For the first claim, recall that

*

*the empty set $\emptyset$ is an initial object, i.e. for every set $S$ there is a unique morphism $\emptyset\to S$, and

*that for a topological functor $G\colon A\to\mathbf{Set}$ the empty set $\emptyset$ has a reflection whose unit is an isomorphism, i.e. there is an object $\mathbf0\in A$ and an isomorphism $\emptyset\cong\mathbf0$ such that the unique morphism $\emptyset\to GY$ that has to factor as $\emptyset\cong G\mathbf0\to FY$ for a unique morphism $\mathbf 0\to Y$.

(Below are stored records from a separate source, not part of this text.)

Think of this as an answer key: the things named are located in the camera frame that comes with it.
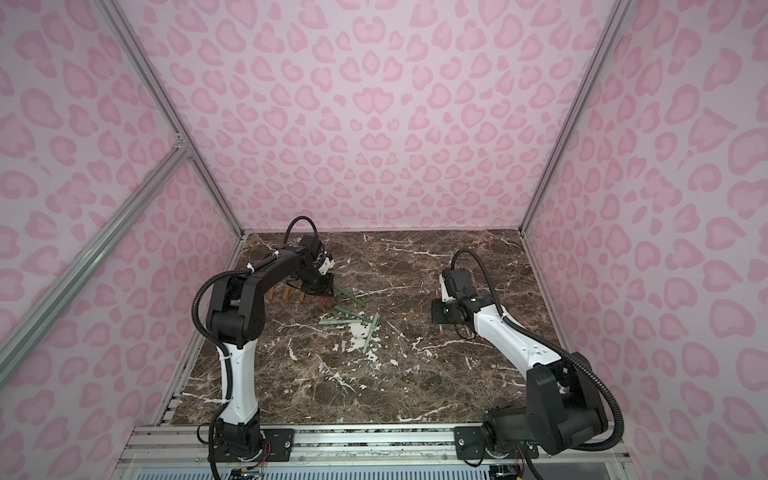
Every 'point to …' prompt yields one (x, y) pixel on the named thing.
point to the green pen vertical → (372, 331)
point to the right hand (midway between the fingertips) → (437, 309)
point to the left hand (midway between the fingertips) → (333, 288)
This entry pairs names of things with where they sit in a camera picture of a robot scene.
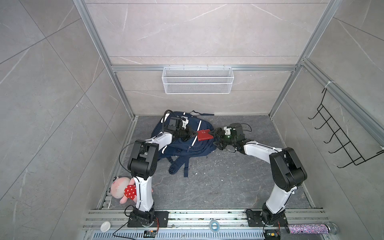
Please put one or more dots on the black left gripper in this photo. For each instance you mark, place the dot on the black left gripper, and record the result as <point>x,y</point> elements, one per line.
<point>190,134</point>

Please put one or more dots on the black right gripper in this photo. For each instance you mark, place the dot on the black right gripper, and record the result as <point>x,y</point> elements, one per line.
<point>219,130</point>

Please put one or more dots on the navy blue student backpack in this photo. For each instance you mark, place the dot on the navy blue student backpack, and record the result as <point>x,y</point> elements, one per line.
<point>179,153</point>

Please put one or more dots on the red wallet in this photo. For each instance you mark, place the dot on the red wallet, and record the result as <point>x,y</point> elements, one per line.
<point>204,135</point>

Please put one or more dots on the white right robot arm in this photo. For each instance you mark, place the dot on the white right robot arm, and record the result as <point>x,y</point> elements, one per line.
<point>287,170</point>

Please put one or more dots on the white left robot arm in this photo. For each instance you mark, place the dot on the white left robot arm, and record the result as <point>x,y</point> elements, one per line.
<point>143,162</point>

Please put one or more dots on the pink plush doll red dress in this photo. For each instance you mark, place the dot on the pink plush doll red dress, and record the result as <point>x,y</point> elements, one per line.
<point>124,189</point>

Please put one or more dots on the clear tape roll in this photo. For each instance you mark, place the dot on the clear tape roll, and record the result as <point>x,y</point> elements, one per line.
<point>214,226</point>

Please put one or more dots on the white round cap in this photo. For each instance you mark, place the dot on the white round cap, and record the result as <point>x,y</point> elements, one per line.
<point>105,226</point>

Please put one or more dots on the glittery purple tube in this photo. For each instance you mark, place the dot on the glittery purple tube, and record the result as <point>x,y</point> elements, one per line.
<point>313,229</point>

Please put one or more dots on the white wire mesh basket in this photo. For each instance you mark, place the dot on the white wire mesh basket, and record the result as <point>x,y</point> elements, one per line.
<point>197,80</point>

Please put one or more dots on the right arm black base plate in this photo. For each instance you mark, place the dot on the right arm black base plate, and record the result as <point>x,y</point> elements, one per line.
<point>253,218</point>

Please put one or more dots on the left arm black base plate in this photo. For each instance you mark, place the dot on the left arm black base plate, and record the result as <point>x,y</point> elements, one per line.
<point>160,218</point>

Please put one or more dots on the black wire hook rack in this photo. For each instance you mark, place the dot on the black wire hook rack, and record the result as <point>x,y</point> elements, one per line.
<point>354,156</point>

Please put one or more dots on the aluminium rail frame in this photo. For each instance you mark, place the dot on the aluminium rail frame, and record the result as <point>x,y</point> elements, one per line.
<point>194,225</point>

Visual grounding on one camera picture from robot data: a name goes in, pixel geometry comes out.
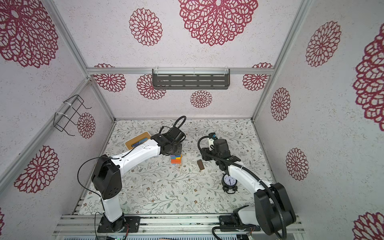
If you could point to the grey wall shelf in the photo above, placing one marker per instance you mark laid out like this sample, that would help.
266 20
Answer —
194 80

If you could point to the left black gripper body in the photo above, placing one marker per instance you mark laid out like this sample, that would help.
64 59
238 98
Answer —
177 150

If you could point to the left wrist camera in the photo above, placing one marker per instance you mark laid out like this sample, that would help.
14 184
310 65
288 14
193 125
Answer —
175 133

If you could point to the red wooden block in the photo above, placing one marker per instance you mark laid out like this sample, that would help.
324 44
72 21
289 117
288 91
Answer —
176 161

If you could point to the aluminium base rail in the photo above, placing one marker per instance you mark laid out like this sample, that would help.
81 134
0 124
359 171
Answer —
86 225

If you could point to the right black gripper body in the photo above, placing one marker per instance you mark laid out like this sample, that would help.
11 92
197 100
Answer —
211 155

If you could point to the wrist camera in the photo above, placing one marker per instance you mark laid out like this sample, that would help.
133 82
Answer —
211 139
175 133

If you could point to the white wooden-lid tissue box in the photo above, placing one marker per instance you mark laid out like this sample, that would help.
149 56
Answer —
137 140

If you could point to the dark brown plank block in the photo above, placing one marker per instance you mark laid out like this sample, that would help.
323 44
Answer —
200 165

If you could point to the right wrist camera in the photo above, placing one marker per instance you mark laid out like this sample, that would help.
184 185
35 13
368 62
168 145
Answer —
211 139

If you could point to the black alarm clock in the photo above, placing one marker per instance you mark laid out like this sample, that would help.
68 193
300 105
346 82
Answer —
229 184

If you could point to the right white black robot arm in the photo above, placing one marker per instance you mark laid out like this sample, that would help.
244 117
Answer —
272 211

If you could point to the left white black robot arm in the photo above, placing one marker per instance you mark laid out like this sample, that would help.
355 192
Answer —
109 171

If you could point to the black wire wall rack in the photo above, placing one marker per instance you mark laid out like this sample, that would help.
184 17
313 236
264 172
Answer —
64 117

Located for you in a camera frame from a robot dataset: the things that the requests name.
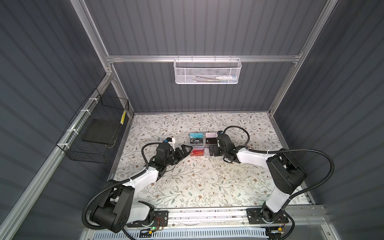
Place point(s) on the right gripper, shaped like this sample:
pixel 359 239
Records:
pixel 215 147

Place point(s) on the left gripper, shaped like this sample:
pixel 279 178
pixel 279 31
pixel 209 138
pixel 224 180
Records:
pixel 183 153

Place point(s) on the clear acrylic card holder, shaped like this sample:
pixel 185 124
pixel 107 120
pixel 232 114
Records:
pixel 206 147

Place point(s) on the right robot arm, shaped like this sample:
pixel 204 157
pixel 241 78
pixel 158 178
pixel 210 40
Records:
pixel 285 171

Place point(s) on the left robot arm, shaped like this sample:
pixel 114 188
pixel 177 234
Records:
pixel 116 206

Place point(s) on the black card right column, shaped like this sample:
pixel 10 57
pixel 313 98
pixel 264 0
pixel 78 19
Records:
pixel 211 141

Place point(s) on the pink VIP card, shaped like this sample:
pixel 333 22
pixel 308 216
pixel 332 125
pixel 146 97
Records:
pixel 211 135

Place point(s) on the teal VIP card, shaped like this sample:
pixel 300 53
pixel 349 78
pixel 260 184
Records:
pixel 196 138

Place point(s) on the yellow marker pen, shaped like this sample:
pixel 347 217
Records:
pixel 123 117

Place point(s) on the pens in white basket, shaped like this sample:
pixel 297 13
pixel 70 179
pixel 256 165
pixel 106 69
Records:
pixel 220 79

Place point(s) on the black pad in basket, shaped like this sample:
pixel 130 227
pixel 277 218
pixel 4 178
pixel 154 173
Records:
pixel 101 132

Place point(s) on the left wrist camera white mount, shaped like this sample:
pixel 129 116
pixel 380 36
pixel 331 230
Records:
pixel 170 141

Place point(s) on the white wire mesh basket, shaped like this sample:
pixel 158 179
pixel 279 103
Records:
pixel 186 69

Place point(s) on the black wire basket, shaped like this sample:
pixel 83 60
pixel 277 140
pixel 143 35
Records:
pixel 101 107

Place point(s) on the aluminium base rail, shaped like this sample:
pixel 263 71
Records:
pixel 232 216

It follows from the definitions that properties 1. and  2. are equivalent to  $A$ having an initial object $\mathbf0$ preserved by $G$. Moreover, in that case any morphism $X\to\mathbf0\in A$ is a retraction of the unique morphism $\mathbf0\to X$, i.e. such that $\mathbf0\to X\to\mathbf0$ is the identity.
Next, recall that


*the empty set is a strict initial object, i.e. any morphism $S\to\emptyset$ is an isomorphism, and moreover its inverse is the unique morphism $\emptyset\to S$;

*$G\colon A\to\mathbf{Set}$ is faithful on morphisms, i.e. $Gf=Gg$ implies $f=g$.

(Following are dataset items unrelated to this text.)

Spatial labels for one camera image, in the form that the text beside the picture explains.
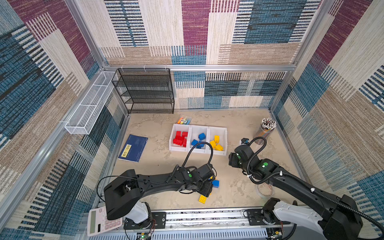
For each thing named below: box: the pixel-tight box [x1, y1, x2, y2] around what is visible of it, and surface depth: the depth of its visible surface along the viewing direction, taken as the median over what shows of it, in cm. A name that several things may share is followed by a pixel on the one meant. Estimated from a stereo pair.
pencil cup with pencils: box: [253, 117, 277, 145], surface depth 91 cm
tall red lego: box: [173, 135, 185, 146], surface depth 102 cm
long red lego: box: [172, 138, 183, 146], surface depth 101 cm
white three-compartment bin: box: [169, 123, 228, 156], surface depth 102 cm
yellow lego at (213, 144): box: [209, 140, 217, 149], surface depth 99 cm
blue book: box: [118, 134, 149, 163], surface depth 101 cm
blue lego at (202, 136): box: [198, 132, 206, 141], surface depth 104 cm
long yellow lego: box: [198, 194, 207, 204], surface depth 79 cm
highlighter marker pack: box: [176, 115, 192, 125], surface depth 114 cm
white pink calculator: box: [87, 206, 123, 237], surface depth 71 cm
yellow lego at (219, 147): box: [215, 144, 224, 151], surface depth 98 cm
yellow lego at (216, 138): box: [213, 135, 220, 144], surface depth 104 cm
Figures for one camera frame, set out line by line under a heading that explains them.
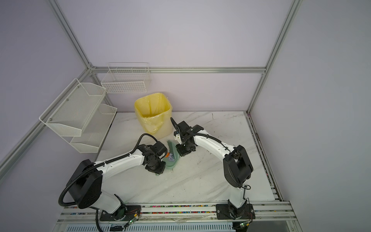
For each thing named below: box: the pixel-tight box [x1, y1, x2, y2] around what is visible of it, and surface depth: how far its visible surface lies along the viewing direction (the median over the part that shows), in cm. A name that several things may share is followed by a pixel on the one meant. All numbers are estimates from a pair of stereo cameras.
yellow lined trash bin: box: [134, 92, 173, 141], surface depth 95 cm
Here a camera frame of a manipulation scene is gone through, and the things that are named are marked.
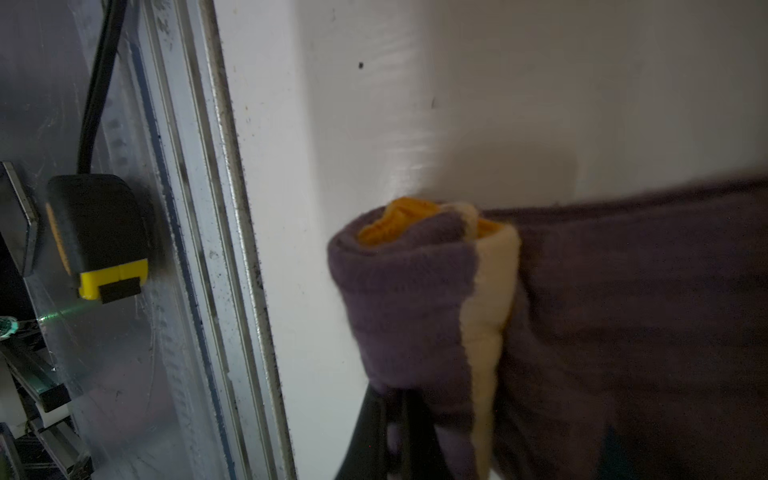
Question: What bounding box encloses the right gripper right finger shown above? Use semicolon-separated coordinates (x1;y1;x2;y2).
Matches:
400;391;453;480

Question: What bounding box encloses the purple striped sock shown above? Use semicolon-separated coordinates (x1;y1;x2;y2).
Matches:
328;178;767;479

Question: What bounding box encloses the yellow black tape measure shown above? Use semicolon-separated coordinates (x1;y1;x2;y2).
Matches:
45;174;149;304

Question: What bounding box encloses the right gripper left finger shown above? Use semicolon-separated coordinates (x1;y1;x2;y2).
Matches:
335;386;389;480

It follows from 3. that $GX\to G\mathbf 0\cong\emptyset\to GX$, which is the image of $X\to\mathbf0\to X$, is the identity. Then 4. implies that $X\to\mathbf0\to X$ must also be the identity, and so $\mathbf 0$ is a strict initial object of $A$.
More generally, if a faithful functor preserves an initial object and sends it to a strict initial object, then the initial object in the domain is also strict. In particular, this is the case with topological functors to $\mathbf{Set}$.

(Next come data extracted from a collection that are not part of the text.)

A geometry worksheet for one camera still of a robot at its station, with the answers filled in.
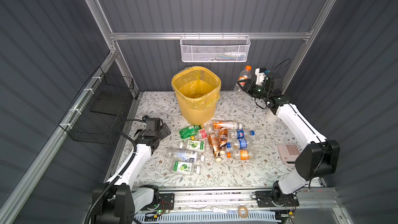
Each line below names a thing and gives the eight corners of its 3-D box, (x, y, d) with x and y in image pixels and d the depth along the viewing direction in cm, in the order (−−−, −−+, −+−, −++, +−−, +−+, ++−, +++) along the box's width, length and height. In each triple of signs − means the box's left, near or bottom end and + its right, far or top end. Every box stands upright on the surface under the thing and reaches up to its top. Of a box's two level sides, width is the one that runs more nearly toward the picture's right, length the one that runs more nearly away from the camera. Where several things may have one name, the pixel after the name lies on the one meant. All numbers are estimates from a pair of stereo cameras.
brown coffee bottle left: (215, 162, 87) (215, 159, 83) (207, 138, 97) (208, 134, 93) (223, 160, 88) (224, 157, 84) (215, 136, 97) (216, 132, 94)
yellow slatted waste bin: (176, 130, 101) (168, 99, 78) (180, 98, 119) (174, 66, 96) (218, 130, 101) (222, 99, 78) (215, 98, 119) (219, 66, 96)
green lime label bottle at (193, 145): (179, 152, 91) (178, 149, 88) (180, 143, 95) (179, 140, 92) (205, 152, 91) (206, 149, 88) (205, 143, 95) (205, 140, 92)
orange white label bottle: (213, 131, 100) (214, 126, 96) (213, 124, 103) (213, 120, 99) (240, 131, 100) (242, 126, 96) (239, 124, 103) (241, 120, 99)
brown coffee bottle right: (219, 153, 89) (220, 151, 86) (217, 130, 99) (218, 127, 96) (230, 153, 89) (231, 151, 86) (227, 130, 99) (228, 127, 96)
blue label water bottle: (226, 149, 92) (228, 146, 88) (226, 142, 95) (227, 138, 91) (250, 149, 92) (252, 146, 88) (248, 142, 95) (250, 138, 91)
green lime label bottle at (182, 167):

For the second claim, recall that if $G\colon A\to\mathbf{Set}$ is topological, then every set $S$ has a reflection across $G$ whose unit $S\to GFS$ is monic, i.e. $G$ has a faithful left adjoint $F\colon\mathbf{Set}\to A$. Explcitily, for every set $S$ there is an object $FS\in A$ and a monomorphism $\eta_S\colon S\hookrightarrow GFS$ so that each morphism $S\to GY$ factors as $S\to GFS\to GY$ for a unique morphism $FS\to Y$.
In the case where $S$ is a singleton $\{*\}$, we have that a morphism $\{*\}\to GY$, a so-called element of $G$, factors as $\{*\}\hookrightarrow G1\to GY$ for a unique morphism $1\to Y$, where $1=F\{*\}$. Thus, the category of elements of $G$ is the undercategory $1/A$. In particular, the category $el(G)$ of elements of $G$ has an initial object corresponding to $\mathrm{id}\colon1\to1$.
A morphism to this initial object is a factorization $1\to Y\to 1$ of the identity, and the initial object would fail to be strict if for some such factorization, the morphism $Y\to1$ is not an isomorphism. Since $Y\to1$ would have a section $1\to Y$, a suficient condition for it to not be an isomorphism is for it to have a second distinct section $1\to Y$ (each section, i.e. left inverse, of an isomorphism is its unique inverse).
But a set $S$ has more than one element precisely when $S\to\{*\}$ has two distinct sections, and $F$ being faithful implies $FS\to1$ has two distinct secitons. In particular, the initial object in the category of elements of $F$ is not strict.